As renewable energy becomes more and more accessible, ICMM members are making significant efforts to power their mines with green energy. A report by Wood Mackenzie on renewables for the mining sector shows that mining companies are likely to add 18.5 GW of cumulative renewable capacity to operations by 2025. It is expected that almost 50 per cent of this capacity will be deployed in Latin America – a region with exceptional renewable resources.
In key mining jurisdictions such as Chile, it is expected that 90 per cent of mines operating in this country will have at least some renewable energy option installed by 2025. ICMM members are working particularly hard in this region to accelerate the adoption of renewable energy at their operations, for example:
By the end of 2022, all of Antofagasta Minerals’ operations in Chile will be supplied by 100 per cent renewable energy.
Codelco expects to have a fully decarbonised power supply in the region by 2030, reducing its total Scope 1 and 2 emissions by 70 per cent.

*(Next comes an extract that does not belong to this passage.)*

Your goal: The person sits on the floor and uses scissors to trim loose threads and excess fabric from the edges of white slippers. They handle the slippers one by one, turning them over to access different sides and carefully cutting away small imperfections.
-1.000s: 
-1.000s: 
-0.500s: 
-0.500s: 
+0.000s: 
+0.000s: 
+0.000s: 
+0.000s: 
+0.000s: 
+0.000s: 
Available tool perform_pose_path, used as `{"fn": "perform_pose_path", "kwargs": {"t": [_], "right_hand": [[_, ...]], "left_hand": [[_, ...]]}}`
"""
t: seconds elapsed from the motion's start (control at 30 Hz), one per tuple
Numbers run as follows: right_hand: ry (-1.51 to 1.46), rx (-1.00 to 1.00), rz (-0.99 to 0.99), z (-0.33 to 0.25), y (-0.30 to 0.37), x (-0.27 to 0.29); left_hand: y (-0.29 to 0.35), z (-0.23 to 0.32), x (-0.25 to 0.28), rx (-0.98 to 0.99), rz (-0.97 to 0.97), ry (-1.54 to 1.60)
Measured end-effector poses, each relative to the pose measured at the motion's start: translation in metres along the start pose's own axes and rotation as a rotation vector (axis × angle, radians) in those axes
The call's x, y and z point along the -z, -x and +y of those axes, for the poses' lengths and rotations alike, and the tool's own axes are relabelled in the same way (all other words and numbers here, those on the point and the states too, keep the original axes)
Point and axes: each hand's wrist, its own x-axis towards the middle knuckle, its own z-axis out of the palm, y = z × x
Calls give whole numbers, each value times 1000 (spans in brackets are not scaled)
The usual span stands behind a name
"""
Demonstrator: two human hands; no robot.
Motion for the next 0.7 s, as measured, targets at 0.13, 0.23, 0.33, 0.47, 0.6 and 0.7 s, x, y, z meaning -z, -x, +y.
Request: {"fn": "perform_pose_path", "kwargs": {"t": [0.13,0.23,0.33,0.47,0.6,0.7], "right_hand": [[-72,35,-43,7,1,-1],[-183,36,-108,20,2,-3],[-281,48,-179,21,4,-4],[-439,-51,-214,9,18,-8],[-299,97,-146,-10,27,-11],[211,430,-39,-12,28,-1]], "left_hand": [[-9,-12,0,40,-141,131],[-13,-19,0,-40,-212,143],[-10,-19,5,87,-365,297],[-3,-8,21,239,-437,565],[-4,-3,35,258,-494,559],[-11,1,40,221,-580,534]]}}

Teck has set goals to procure 50 per cent of the electricity required of its Chilean operations from clean energy by 2025, and 100 per cent by 2030.
Anglo American is currently sourcing 100 per cent renewable energy for all its operations in Brazil, Chile and Peru.
BHP’s operations in Chile will begin operating on 100 per cent renewable energy, including at its Escondida mine which is currently the highest producing copper mine in the world, by the middle of this decade.
Brazilian company Vale has also committed to sourcing 100 per cent of its electricity globally from renewables by 2030.
Having renewable supply not only enables the direct reduction of Scope 2 emissions, but also supports the electrification of other key areas, such as mining transportation.
ICMM’s Innovation for Cleaner and Safer Vehicles (ICSV) initiative is working in this area, by bringing together our company members with original equipment manufacturers (OEMs) and technology suppliers to accelerate the development of a new generation of cleaner mining vehicles with the aim to introduce GHG-free surface mining vehicles by 2040. On average, 50 per cent of Scope 1 emissions from a mine site are linked to mining fleets – so making progress in this area is crucial to realising net zero for the industry.
Reducing GHG emissions is no easy feat, requiring new ways of working and myriad new technologies to transform how we mine the resources that society has become dependent on. ICMM members are taking action to decarbonise the way they operate, to not only reduce their impact on climate change, but also support the decarbonisation of the value chains of others. This is just one way that they are mining with principles to improve their environmental performance, and contribute to the realising the UN Sustainable Development Goals (SDGs) and Paris Climate Agreement.